### What is needed
Only a number is wanted here: the count of lines in the entries below that contain the word "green".

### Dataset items
----

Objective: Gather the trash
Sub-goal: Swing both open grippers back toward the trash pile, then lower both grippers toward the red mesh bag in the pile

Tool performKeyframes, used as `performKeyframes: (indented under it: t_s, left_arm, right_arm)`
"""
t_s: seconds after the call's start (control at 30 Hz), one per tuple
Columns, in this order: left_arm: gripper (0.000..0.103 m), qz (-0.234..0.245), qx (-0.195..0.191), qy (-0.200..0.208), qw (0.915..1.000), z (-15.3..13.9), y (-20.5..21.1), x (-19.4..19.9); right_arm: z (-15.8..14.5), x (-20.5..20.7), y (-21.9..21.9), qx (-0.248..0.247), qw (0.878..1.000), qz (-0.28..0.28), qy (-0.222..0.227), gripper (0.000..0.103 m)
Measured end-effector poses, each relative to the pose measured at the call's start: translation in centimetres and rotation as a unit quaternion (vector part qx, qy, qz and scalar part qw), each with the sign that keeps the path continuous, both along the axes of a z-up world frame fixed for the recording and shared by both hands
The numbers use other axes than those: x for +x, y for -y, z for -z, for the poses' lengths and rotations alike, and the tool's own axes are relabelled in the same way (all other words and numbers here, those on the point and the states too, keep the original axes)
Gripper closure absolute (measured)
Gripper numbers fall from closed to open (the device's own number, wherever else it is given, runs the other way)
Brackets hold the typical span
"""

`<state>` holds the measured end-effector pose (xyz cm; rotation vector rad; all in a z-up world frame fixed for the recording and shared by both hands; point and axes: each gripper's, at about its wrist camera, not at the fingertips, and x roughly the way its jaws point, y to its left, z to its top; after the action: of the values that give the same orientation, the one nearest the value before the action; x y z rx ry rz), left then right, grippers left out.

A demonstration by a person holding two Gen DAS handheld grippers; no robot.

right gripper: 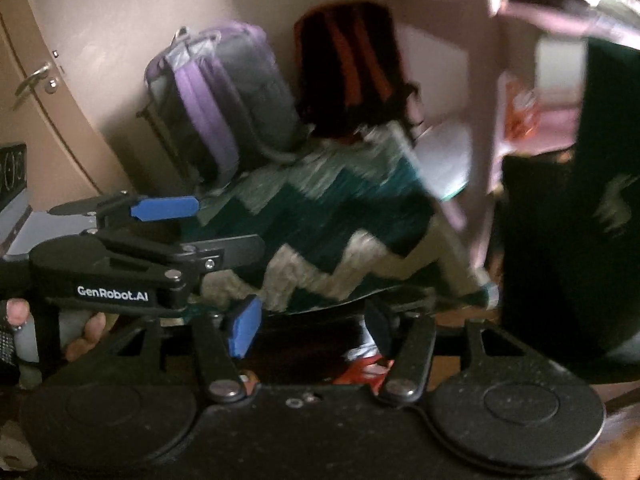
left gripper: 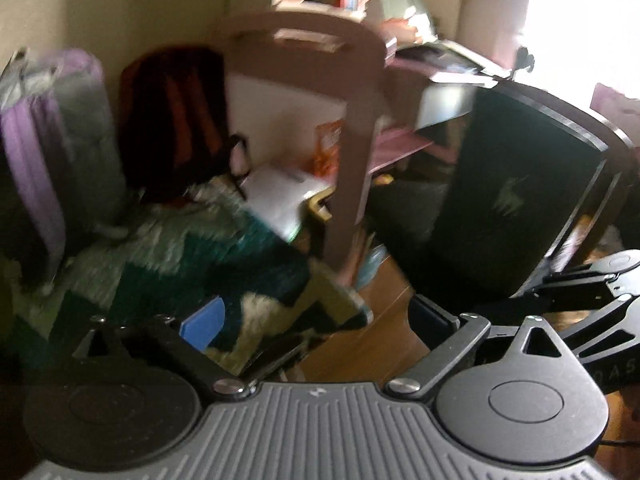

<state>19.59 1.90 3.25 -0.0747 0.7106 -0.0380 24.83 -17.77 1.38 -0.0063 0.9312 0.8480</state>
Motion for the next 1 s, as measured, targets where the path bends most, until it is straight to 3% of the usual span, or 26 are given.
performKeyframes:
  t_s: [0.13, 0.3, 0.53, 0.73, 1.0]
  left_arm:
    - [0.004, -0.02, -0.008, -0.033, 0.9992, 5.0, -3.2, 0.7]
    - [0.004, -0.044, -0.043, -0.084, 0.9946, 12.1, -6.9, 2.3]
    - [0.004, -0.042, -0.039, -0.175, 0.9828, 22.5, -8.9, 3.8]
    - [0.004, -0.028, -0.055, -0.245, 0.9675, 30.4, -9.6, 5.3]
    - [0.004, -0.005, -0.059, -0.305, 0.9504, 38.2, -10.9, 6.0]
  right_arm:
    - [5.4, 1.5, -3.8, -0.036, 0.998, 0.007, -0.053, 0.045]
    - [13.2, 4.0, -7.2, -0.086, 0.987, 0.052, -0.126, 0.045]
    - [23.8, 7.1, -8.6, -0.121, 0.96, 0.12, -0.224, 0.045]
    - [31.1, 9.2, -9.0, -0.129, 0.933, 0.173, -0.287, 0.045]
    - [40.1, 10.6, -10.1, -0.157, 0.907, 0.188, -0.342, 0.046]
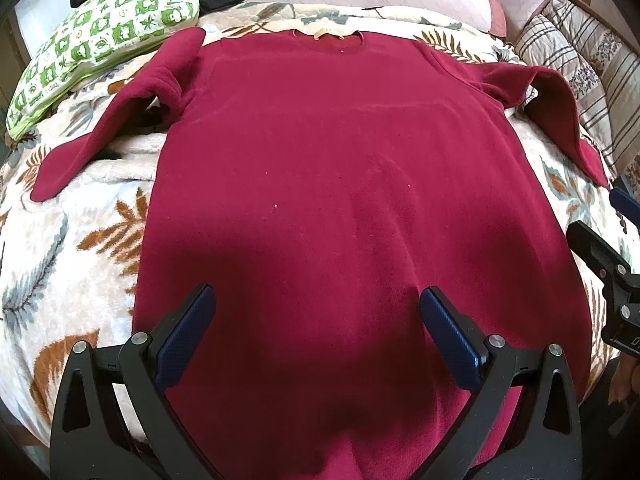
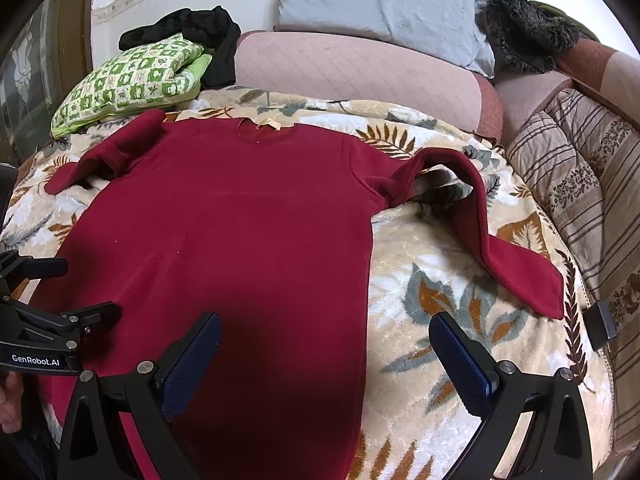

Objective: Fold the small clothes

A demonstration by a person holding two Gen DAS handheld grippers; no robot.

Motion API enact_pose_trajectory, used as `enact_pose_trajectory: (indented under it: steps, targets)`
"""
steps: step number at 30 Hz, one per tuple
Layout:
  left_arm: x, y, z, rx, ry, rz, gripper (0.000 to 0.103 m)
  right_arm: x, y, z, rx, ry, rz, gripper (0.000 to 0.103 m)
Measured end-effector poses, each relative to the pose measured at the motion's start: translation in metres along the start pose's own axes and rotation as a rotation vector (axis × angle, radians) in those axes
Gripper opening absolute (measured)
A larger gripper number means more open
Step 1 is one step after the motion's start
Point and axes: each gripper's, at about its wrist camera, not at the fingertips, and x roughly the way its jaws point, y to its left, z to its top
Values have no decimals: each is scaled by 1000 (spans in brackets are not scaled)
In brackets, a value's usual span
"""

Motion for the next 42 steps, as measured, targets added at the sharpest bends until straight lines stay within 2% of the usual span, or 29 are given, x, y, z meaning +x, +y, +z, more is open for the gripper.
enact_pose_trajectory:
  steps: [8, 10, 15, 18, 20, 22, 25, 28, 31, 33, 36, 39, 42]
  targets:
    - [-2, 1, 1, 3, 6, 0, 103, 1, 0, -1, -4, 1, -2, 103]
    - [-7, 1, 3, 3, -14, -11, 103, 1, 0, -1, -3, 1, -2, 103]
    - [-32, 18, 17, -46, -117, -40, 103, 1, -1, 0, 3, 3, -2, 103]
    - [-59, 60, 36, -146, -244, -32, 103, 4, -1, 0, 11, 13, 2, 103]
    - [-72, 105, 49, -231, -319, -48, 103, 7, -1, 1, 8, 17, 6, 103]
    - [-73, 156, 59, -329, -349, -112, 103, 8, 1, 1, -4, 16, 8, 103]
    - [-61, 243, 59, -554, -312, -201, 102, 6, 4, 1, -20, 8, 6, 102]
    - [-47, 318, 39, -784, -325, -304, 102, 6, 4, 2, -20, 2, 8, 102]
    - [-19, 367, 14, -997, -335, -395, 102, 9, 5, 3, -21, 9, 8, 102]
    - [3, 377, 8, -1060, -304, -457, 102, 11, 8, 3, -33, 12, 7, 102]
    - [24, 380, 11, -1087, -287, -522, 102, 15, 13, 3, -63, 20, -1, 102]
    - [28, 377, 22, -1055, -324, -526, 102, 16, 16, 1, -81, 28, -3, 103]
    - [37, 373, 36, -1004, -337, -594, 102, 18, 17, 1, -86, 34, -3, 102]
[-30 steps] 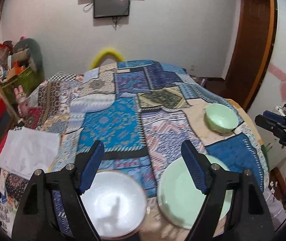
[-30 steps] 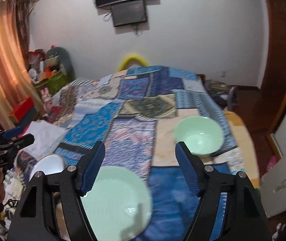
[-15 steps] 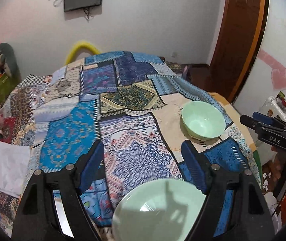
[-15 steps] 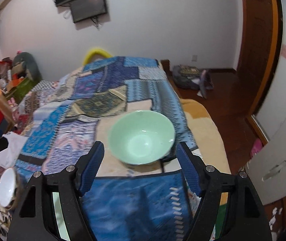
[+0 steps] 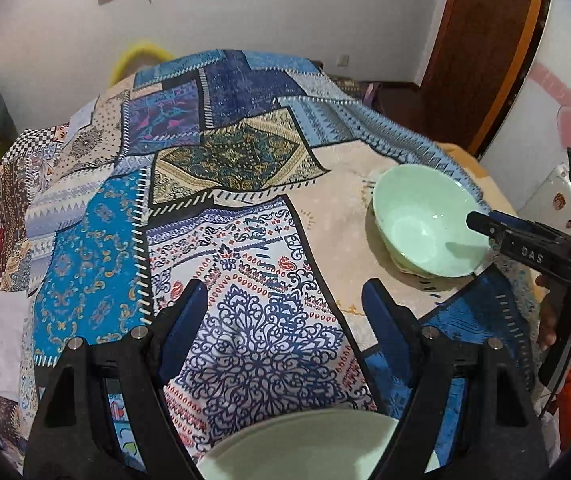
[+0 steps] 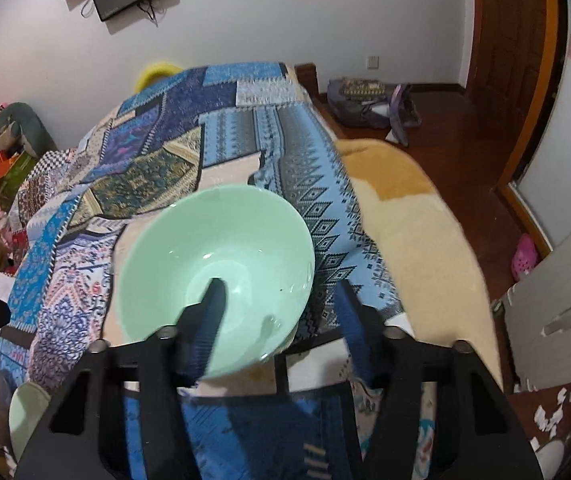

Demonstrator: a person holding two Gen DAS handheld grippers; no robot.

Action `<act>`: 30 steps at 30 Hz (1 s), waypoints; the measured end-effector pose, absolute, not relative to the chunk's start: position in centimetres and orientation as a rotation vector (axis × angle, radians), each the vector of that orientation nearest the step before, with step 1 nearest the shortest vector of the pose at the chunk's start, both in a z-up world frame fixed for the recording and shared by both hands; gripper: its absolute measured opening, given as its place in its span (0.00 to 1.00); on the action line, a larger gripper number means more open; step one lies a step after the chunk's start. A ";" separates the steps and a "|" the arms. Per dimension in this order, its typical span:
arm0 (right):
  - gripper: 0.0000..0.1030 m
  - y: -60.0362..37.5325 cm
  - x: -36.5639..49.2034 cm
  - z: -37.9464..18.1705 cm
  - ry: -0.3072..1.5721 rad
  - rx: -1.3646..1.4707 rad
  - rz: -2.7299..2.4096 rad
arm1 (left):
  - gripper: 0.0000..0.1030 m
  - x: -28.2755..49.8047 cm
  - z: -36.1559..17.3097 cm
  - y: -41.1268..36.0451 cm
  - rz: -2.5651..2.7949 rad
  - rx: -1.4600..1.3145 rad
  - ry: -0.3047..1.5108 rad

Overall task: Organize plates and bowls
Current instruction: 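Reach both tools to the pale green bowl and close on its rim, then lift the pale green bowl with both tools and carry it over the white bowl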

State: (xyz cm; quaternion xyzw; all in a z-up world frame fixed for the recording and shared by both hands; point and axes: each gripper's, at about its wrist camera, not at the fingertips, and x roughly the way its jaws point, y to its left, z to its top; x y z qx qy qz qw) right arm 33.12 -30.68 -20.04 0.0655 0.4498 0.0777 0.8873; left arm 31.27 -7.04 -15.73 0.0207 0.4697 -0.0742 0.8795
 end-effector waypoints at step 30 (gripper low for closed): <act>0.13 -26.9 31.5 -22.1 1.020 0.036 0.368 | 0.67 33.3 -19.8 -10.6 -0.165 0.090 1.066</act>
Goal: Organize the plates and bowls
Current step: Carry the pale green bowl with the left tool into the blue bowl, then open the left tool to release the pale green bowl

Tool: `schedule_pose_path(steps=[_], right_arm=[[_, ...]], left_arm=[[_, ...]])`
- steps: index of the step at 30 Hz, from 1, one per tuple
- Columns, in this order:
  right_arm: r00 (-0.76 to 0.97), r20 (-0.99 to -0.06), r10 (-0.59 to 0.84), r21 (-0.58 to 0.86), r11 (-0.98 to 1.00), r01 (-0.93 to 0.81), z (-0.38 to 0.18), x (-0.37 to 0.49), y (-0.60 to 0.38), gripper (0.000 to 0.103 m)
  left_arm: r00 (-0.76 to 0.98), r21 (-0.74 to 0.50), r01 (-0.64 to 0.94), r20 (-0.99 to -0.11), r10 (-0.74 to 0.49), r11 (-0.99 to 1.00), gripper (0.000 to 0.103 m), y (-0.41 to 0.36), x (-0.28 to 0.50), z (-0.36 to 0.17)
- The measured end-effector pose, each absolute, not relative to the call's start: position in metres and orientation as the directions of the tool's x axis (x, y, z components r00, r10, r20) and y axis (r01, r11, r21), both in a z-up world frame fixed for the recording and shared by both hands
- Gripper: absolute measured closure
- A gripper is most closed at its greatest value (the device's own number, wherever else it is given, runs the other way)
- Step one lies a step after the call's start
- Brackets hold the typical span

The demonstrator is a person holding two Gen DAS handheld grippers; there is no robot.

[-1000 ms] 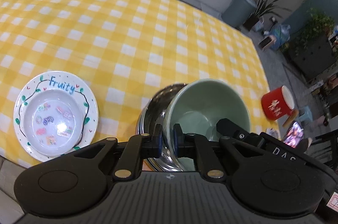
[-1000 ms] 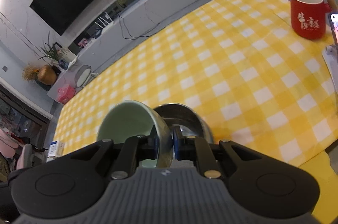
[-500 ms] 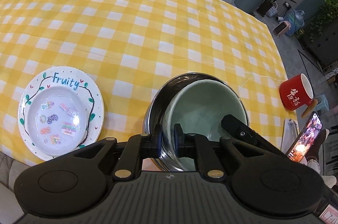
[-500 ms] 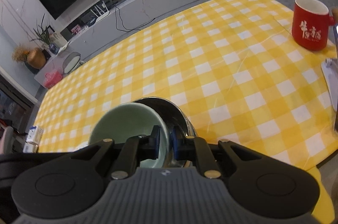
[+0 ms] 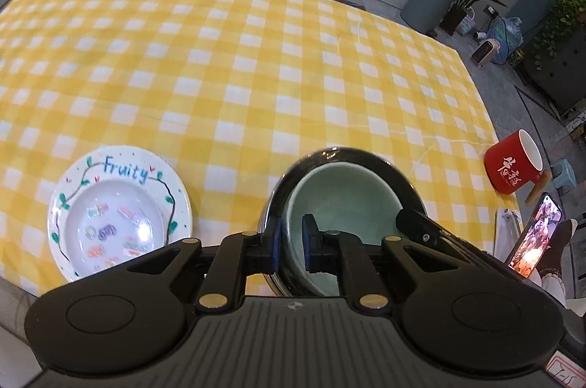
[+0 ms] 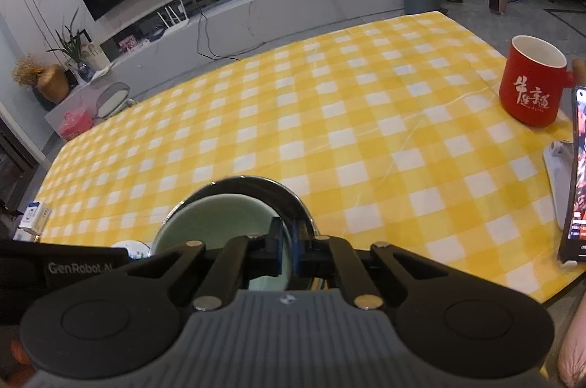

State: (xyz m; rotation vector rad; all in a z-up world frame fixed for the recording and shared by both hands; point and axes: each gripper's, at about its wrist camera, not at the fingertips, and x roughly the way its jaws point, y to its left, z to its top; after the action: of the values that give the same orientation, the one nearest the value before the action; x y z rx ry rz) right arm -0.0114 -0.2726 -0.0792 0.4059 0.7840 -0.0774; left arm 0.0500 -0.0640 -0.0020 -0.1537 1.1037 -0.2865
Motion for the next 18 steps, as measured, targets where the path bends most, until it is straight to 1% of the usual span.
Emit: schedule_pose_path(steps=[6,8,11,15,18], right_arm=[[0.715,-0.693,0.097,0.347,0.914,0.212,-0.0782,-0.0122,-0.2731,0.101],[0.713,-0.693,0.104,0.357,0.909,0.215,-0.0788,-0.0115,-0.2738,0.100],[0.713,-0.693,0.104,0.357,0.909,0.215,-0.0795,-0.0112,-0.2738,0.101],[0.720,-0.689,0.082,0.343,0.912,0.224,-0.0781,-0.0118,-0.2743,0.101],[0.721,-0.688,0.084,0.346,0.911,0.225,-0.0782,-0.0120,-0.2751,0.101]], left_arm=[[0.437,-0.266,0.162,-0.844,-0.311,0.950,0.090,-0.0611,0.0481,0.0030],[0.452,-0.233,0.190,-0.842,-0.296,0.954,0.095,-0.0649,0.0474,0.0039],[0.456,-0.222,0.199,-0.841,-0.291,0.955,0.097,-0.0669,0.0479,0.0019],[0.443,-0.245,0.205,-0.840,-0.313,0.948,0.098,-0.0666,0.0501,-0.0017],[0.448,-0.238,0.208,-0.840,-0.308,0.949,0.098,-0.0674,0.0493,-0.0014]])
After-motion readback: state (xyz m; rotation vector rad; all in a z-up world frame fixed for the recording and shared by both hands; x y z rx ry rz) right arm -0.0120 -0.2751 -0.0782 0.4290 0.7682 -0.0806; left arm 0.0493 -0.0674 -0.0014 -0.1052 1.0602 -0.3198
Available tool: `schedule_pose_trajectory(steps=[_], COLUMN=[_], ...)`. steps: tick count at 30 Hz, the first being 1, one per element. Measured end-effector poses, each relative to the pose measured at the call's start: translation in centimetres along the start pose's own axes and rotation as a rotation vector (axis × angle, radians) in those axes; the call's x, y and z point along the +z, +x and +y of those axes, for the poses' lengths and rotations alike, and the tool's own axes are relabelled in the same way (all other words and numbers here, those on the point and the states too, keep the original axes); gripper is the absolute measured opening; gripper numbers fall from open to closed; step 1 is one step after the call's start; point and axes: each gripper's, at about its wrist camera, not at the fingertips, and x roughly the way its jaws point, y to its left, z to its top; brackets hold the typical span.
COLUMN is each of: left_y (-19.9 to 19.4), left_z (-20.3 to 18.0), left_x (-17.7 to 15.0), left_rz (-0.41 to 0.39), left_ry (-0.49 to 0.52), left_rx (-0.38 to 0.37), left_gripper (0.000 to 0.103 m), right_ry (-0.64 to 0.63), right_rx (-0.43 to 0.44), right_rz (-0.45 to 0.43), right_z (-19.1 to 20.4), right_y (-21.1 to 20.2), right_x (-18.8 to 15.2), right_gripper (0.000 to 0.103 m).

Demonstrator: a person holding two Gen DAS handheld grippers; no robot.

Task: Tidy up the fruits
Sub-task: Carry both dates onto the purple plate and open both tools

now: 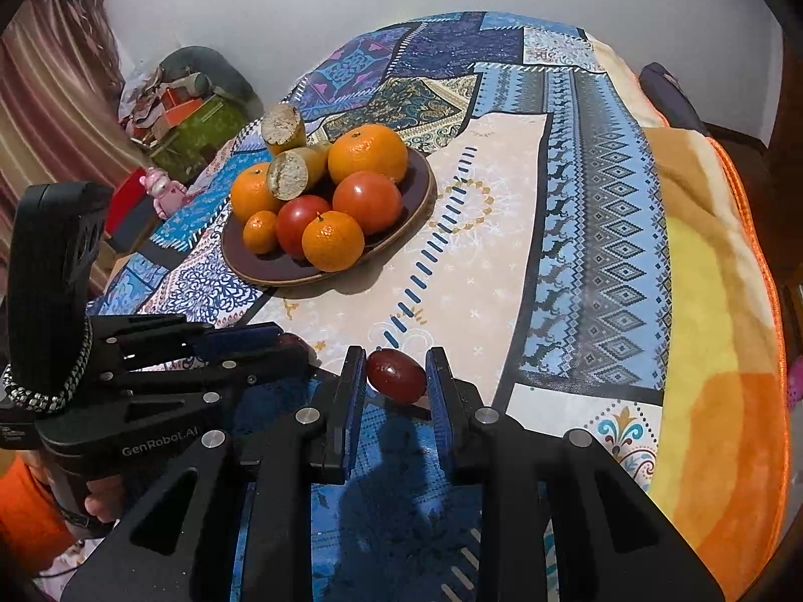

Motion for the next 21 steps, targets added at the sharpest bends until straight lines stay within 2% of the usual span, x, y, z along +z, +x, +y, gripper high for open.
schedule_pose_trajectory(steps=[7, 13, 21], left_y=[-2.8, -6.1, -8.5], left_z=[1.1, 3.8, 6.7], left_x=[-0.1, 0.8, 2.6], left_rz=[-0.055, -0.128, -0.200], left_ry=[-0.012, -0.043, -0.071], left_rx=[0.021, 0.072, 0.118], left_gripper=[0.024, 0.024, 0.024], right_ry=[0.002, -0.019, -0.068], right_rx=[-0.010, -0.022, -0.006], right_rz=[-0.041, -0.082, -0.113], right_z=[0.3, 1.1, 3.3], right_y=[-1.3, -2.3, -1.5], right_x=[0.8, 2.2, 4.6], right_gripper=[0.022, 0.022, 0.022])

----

### Reply to the exercise
2